Streaming mode checks for new content based on increased line number. Only new lines in existing files and new files will be loaded. If any existing lines are changed or deleted, these changes will not be part of the loading job.

For example, consider a file data.txt in cloud storage

Initial state of data.txt
line-1

1) We load data.txt using streaming mode.

RUN LOADING JOB stream_csv USING EOF="false"

The line of data is loaded successfully into the loading job for ingestion to TigerGraph.

2) If a user edits the file and adds a new line, the stream loader notices the addition and loads the new line, starting from where it previously left off.

data.txt after a line is added
line-1
line-2

In this case, the new line line-2 is successfully ingested to TigerGraph,for a total of two lines.

3) If a user edits the file and inserts a line before the end, as shown below, the entire file is loaded again.

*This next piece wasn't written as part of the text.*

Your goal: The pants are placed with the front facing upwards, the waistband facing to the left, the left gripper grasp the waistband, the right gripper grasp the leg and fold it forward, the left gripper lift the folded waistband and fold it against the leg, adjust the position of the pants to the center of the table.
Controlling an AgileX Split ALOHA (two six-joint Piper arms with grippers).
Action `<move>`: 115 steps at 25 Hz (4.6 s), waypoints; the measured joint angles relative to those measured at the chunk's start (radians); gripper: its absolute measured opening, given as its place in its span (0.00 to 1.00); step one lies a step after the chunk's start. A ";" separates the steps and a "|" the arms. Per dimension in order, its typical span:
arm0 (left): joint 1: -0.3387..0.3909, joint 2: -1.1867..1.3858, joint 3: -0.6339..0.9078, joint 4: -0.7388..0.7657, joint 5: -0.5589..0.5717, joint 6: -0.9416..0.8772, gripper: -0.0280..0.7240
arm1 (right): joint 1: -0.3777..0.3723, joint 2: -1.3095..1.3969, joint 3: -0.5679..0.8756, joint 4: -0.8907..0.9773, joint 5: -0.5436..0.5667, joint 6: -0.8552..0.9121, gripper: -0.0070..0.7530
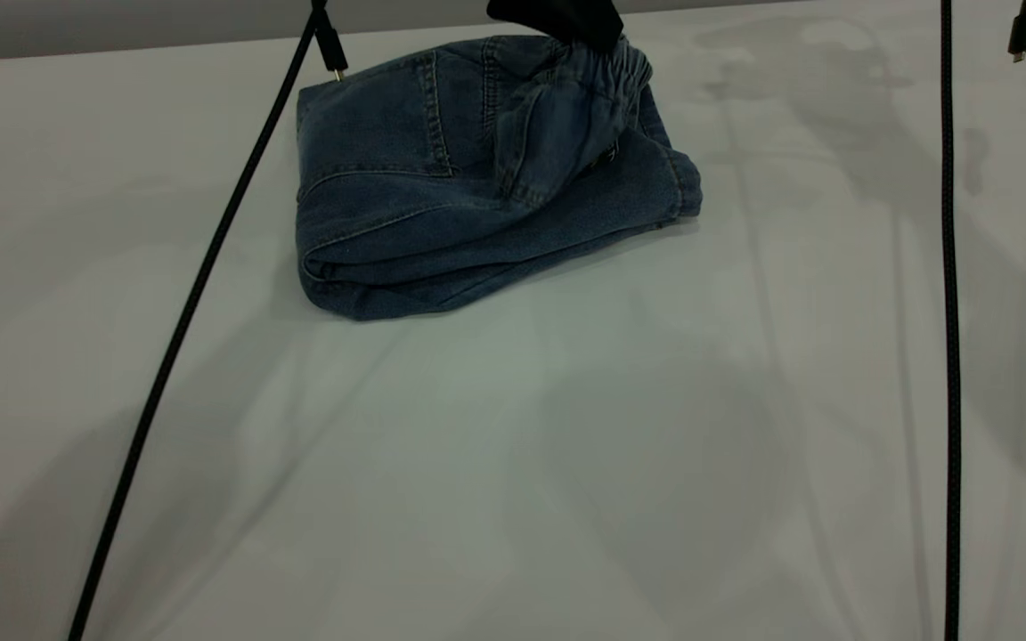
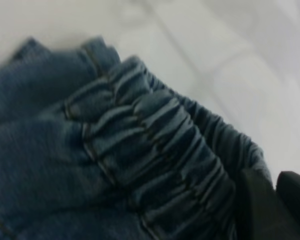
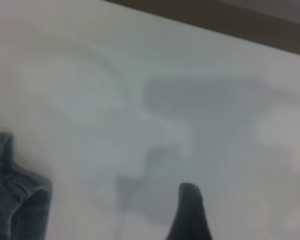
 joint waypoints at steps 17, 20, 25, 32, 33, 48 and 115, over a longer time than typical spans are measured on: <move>-0.005 -0.074 -0.020 0.022 0.039 -0.128 0.73 | 0.000 0.000 0.000 0.000 0.000 -0.008 0.61; -0.005 -0.075 -0.039 0.209 0.146 -0.296 0.73 | 0.000 0.000 0.000 0.001 0.009 -0.008 0.61; -0.006 -0.069 -0.039 0.551 0.220 -0.535 0.73 | 0.000 0.000 0.000 0.003 0.019 -0.009 0.61; -0.006 -0.004 -0.038 0.759 0.169 -0.602 0.73 | 0.000 0.000 0.000 0.006 0.027 -0.009 0.61; -0.006 0.010 -0.038 0.759 0.167 -0.602 0.73 | 0.000 0.000 0.000 0.005 0.027 -0.009 0.61; -0.014 0.110 -0.039 0.713 0.156 -0.455 0.73 | 0.000 0.000 0.000 0.008 0.018 -0.009 0.61; -0.075 -0.942 -0.310 0.830 0.425 -0.635 0.73 | 0.000 -1.409 0.729 0.334 0.068 -0.049 0.61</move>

data.txt after a new line is added before the end
line-1
added-line
line-2

Because two lines had already been loaded, the first two lines are skipped, even though the second contains new data. The third line from the file is then loaded, resulting in a repeat of line-2.

Data in TigerGraph
line-1
line-2
line-2
To insure data is loaded correctly, only use stream mode when there is no chance of data being altered or added to the middle of a file.

Manage and monitor your loading job

When a loading job starts, the GSQL server assigns it a job ID and displays it for the user to see. There are four key commands to monitor and manage loading jobs:

SHOW LOADING STATUS job_id|ALL
ABORT LOADING JOB job_id|ALL
RESUME LOADING JOB job_id
SHOW LOADING ERROR job_id

SHOW LOADING STATUS shows the current status of either a specified loading job or all current jobs, this command should be within the scope of a graph:

GSQL > USE GRAPH graph_name
GSQL > SHOW LOADING STATUS ALL

For each loading job, the above command reports the following information:

  • Loading status

  • Loaded lines/Loaded objects/Error lines

  • Average loading speed

  • Size of loaded data

  • Duration

When inspecting all current jobs with SHOW LOADING STATUS ALL, the jobs in the FINISHED state will be omitted as they are considered to have successfully finished. You can use SHOW LOADING STATUS job_id to check the historical information of finished jobs. If the report for this job contains error data, you can use SHOW LOADING ERROR job_id to see the original data that caused the error.

Manage loading job concurrency

See Loading Job Concurrency for how to manage the concurrency of loading jobs.

Known Issues with Loading

TigerGraph does not store NULL values. Therefore, your input data should not contain any NULLs.

[3.9.2+] If the connector is manually deleted before reaching EOF, the corresponding loading job will never stop. Please use ABORT LOADING JOB to terminate the loading pipeline instead of directly manipulating the connector.